▸ Work item
Go to the line below containing "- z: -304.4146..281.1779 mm" and print exactly from there through the line containing "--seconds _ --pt", both included. Print nothing else.

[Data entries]
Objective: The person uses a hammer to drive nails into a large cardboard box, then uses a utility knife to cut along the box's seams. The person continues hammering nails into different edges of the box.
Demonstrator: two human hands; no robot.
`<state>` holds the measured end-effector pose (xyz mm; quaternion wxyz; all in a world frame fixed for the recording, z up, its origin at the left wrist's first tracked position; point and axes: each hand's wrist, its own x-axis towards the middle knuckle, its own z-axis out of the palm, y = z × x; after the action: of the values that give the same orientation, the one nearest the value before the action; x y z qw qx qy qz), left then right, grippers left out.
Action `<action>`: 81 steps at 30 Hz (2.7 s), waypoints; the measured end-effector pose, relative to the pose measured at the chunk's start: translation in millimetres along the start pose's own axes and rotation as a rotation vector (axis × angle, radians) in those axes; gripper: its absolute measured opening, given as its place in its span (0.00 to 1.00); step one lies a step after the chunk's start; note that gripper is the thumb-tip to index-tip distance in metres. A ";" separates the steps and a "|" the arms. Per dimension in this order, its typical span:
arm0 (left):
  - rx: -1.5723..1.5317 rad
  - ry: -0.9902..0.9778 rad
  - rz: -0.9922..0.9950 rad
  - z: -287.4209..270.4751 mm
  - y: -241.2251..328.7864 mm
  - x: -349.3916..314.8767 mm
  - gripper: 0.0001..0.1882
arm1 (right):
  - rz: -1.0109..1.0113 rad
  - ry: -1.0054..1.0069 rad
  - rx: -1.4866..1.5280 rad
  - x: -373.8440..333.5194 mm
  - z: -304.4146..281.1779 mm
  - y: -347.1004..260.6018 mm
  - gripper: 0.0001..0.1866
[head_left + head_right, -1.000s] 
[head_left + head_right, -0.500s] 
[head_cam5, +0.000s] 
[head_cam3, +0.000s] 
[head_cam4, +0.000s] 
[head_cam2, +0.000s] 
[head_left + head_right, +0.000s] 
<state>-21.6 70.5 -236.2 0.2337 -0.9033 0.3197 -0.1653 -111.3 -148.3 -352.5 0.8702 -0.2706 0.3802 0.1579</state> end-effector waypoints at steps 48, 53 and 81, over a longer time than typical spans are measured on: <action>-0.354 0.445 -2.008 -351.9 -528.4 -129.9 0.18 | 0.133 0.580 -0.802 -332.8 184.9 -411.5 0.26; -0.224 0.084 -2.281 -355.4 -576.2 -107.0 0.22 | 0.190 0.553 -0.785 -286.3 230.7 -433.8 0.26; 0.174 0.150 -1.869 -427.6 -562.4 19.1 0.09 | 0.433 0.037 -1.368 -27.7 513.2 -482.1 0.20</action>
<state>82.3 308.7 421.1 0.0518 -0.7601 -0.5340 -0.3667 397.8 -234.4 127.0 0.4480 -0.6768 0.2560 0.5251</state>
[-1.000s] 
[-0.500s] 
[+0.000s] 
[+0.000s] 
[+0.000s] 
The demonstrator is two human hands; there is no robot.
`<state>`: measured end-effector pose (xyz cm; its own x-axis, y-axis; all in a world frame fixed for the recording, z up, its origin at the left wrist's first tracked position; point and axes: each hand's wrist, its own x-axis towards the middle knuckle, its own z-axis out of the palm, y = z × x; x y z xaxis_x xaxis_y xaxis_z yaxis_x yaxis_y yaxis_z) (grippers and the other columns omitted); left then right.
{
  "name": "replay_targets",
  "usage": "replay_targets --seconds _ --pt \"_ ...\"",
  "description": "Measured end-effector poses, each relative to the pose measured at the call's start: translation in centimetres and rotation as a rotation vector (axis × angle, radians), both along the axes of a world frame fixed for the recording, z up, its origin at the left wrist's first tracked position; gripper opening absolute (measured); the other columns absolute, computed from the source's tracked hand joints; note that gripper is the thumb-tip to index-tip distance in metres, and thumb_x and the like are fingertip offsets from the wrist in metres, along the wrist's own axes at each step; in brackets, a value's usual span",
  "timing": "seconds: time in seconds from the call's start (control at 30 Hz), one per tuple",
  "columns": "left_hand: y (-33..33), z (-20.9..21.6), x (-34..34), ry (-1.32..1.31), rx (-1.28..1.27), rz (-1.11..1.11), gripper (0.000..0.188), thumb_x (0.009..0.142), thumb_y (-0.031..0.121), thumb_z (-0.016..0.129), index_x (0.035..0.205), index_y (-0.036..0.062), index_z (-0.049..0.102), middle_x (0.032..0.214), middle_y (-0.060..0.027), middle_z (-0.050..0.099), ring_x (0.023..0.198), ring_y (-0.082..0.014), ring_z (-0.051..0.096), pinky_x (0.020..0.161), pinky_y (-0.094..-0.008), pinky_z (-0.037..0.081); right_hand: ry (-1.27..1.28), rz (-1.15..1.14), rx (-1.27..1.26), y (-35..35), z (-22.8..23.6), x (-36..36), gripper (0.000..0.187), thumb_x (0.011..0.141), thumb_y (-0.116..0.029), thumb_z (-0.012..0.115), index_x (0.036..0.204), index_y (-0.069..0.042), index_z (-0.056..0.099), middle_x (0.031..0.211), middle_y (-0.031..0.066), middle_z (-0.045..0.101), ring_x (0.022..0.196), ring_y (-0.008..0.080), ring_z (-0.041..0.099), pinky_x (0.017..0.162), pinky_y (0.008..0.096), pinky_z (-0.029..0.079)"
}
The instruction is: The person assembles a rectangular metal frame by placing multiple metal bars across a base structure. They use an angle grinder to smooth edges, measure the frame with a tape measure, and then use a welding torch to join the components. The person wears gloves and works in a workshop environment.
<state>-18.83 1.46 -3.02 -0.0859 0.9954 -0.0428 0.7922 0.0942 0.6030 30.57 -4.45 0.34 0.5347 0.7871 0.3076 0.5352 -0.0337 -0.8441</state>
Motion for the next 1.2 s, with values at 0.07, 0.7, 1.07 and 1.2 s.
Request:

▸ Output of the exercise
  - z: -304.4146..281.1779 mm
  - y: -347.1004..260.6018 mm
  - gripper: 0.0001..0.1866
[head_left + head_right, -1.000s] 
[head_left + head_right, -0.500s] 
[head_cam5, +0.000s] 
[head_cam3, +0.000s] 
[head_cam4, +0.000s] 
[head_cam2, +0.000s] 
[head_left + head_right, +0.000s] 
<state>-21.6 70.5 -236.2 0.2337 -0.9033 0.3197 -0.1653 -111.3 -148.3 -352.5 0.8702 -0.2706 0.3802 0.1579</state> end-effector waypoints at steps 48, 53 and 81, over a longer time than typical spans are measured on: <action>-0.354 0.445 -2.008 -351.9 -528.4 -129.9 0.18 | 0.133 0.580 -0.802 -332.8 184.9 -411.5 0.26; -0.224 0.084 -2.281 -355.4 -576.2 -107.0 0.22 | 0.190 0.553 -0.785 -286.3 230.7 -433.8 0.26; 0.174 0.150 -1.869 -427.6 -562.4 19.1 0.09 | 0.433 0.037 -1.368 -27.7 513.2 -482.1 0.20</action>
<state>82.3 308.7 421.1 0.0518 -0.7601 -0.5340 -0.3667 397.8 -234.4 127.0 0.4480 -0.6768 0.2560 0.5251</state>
[-1.000s] 
[-0.500s] 
[+0.000s] 
[+0.000s] 
[+0.000s] 
The demonstrator is two human hands; there is no robot.
`<state>`: measured end-effector pose (xyz cm; its own x-axis, y-axis; all in a world frame fixed for the recording, z up, its origin at the left wrist's first tracked position; point and axes: each hand's wrist, its own x-axis towards the middle knuckle, its own z-axis out of the palm, y = z × x; x y z xaxis_x xaxis_y xaxis_z yaxis_x yaxis_y yaxis_z) (grippers and the other columns omitted); left then right.
{
  "name": "replay_targets",
  "usage": "replay_targets --seconds _ --pt \"_ ...\"",

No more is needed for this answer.